Comme nous l'évoquions dans la précédente partie, le monde du jeu est un reflet de la société actuelle. Dans une société où les hommes ont toujours été au pouvoir, il est tout naturel que ceux-ci se soient emparés en premier de ce nouveau monde virtuel que formaient la technologie, Internet et les jeux vidéo. Louis Di Battista nous le rappelle très bien, à la création d'Internet, des « règles » plus ou moins informelles ont été édictées et la règle numéro 30 spécifiait clairement « There are no girls on the internet ». Bien entendu, ces règles n'ont rien d'officiel, elles ont été publiées par les Anonymous sur un Wiki satirique mais restent très connues notamment pour tous les aspects sexuels qu'elles couvrent, la numéro 34 étant la plus connue de toutes : « There is porn of it. No exceptions. » (Rules of the Internet, s. d.).

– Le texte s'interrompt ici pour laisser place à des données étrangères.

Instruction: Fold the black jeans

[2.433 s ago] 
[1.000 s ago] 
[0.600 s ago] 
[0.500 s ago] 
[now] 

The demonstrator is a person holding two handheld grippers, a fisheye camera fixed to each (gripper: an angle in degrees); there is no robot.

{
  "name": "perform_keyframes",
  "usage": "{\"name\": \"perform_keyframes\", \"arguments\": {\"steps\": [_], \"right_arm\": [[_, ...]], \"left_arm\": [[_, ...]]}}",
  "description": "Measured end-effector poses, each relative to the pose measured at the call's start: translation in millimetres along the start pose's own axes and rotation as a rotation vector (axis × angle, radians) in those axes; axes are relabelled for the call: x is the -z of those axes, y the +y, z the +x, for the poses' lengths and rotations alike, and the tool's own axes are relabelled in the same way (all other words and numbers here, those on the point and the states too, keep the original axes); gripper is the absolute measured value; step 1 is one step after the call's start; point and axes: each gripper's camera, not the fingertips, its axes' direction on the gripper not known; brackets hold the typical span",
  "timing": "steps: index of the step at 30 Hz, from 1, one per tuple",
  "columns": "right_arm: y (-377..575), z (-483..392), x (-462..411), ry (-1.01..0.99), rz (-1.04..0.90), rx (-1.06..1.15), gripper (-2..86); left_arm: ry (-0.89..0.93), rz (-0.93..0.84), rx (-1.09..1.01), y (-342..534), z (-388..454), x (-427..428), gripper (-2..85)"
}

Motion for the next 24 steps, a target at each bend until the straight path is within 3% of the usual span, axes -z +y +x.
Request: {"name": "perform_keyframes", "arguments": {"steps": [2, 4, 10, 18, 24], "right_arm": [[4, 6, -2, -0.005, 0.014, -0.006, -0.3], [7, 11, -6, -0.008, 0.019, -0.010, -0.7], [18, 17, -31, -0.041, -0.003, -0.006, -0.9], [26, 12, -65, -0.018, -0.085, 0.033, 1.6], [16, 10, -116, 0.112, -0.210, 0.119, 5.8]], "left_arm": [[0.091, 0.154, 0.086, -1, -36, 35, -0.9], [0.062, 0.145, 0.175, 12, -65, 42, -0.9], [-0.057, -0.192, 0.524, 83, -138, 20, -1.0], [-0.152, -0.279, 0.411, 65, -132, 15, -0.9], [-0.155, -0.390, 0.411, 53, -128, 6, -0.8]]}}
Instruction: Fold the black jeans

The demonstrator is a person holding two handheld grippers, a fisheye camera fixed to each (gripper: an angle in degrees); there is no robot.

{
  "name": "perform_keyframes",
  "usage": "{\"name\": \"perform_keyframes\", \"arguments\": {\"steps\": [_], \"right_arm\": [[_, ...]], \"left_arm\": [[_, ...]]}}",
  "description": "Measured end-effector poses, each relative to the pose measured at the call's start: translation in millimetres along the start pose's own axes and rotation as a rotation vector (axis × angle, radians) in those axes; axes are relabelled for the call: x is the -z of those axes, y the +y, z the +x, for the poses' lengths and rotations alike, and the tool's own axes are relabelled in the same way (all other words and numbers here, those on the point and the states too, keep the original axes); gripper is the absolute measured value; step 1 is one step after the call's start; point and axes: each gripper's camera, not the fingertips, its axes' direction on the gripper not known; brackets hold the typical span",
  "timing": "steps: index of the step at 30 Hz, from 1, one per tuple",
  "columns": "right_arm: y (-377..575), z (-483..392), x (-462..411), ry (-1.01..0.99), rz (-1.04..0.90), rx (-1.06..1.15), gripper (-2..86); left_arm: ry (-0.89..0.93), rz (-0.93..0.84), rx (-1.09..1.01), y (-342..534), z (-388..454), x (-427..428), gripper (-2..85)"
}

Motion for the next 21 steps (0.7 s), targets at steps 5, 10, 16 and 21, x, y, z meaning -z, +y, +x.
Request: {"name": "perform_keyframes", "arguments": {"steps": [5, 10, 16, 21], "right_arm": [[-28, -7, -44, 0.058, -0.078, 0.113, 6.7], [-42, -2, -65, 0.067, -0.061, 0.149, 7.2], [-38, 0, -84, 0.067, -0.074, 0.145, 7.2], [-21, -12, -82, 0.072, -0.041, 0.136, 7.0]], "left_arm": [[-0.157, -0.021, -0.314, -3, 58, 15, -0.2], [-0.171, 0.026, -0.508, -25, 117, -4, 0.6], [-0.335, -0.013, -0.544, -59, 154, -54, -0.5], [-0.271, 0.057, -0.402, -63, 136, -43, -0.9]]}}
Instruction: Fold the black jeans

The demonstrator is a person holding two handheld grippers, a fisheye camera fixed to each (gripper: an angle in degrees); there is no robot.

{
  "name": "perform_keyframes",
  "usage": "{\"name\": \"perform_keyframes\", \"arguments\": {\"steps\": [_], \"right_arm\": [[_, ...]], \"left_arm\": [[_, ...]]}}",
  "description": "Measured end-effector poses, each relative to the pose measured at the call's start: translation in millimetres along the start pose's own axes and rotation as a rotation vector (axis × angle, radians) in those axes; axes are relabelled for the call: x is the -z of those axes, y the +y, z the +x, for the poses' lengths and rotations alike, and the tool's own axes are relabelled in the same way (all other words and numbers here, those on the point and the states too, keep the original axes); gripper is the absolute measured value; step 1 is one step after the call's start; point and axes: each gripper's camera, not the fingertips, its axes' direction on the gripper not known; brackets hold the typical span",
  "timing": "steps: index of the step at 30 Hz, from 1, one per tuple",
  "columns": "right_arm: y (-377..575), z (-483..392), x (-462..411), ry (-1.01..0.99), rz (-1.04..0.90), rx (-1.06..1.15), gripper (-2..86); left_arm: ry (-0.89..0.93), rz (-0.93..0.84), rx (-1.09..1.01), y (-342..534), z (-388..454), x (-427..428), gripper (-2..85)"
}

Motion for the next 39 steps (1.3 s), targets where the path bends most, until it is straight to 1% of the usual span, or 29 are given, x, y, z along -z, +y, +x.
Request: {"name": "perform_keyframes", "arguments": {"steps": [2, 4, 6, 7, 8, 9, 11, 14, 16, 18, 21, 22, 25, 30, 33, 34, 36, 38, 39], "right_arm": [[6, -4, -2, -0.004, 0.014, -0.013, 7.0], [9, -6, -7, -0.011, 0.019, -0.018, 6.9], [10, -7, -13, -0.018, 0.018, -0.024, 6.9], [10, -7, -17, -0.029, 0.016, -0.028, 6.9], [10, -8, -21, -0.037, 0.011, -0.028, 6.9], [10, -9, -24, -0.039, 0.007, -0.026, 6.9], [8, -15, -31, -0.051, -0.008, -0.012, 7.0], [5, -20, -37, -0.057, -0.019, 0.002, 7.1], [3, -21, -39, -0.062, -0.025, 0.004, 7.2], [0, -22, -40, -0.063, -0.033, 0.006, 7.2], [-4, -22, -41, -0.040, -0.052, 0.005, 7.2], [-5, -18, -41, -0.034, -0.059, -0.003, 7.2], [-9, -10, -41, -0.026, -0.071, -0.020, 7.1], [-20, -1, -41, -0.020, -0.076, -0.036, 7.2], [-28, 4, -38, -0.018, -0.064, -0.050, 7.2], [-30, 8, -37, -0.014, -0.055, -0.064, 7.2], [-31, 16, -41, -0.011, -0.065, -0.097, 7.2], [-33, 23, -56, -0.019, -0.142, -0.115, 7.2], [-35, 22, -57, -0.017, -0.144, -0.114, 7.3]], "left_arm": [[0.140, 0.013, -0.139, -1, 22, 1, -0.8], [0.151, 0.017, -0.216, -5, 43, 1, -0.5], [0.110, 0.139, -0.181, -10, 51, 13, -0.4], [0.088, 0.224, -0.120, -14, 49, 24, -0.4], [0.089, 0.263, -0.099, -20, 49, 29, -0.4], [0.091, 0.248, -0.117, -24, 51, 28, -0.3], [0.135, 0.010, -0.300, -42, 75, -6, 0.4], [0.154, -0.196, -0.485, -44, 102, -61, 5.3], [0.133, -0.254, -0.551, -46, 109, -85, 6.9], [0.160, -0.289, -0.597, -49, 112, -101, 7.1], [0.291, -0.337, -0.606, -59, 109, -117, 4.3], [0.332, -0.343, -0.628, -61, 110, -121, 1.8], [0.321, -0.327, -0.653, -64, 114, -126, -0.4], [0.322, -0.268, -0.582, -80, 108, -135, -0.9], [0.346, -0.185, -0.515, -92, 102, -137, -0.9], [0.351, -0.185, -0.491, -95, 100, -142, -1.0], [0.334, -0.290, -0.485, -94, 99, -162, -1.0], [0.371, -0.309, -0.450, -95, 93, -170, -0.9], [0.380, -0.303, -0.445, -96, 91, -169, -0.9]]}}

Cette société médiatisée a donc commencé en baignant dans des principes relativement sexistes puisque les femmes étaient considérées comme des êtres à bannir de ces plateformes sauf pour les contenus pornographiques où elles étaient cette fois ci les bienvenues. Par conséquent, le contenu des jeux « s'adressait clairement à des joueurs masculins » (Omega Zell) puisque les réalisateurs et les concepteurs des jeux étaient aussi des hommes qui n'envisageaient pas un instant de devoir créer des jeux convenant à toute la population. Et si les studios ont continué dans cette voie, c'est aussi parce que la sexualisation des personnages féminins a été une sorte de fantasme pour de nombreux consommateurs et donc que les réalisateurs avaient une clientèle toujours prête à acheter les nouveaux produits.

Par ailleurs, lors de la création des premiers jeux, la technologie était bien moins développée que la nôtre. Par conséquent, pour être certains que tout le monde distingue les hommes des femmes, ces dernières ont d'emblée été dotées d'une très forte poitrine, de cheveux longs et blonds et de costumes roses très voyants. « Le bal de la représentation sexiste et hypersexualisée était lancé » (Massicolli, 2012).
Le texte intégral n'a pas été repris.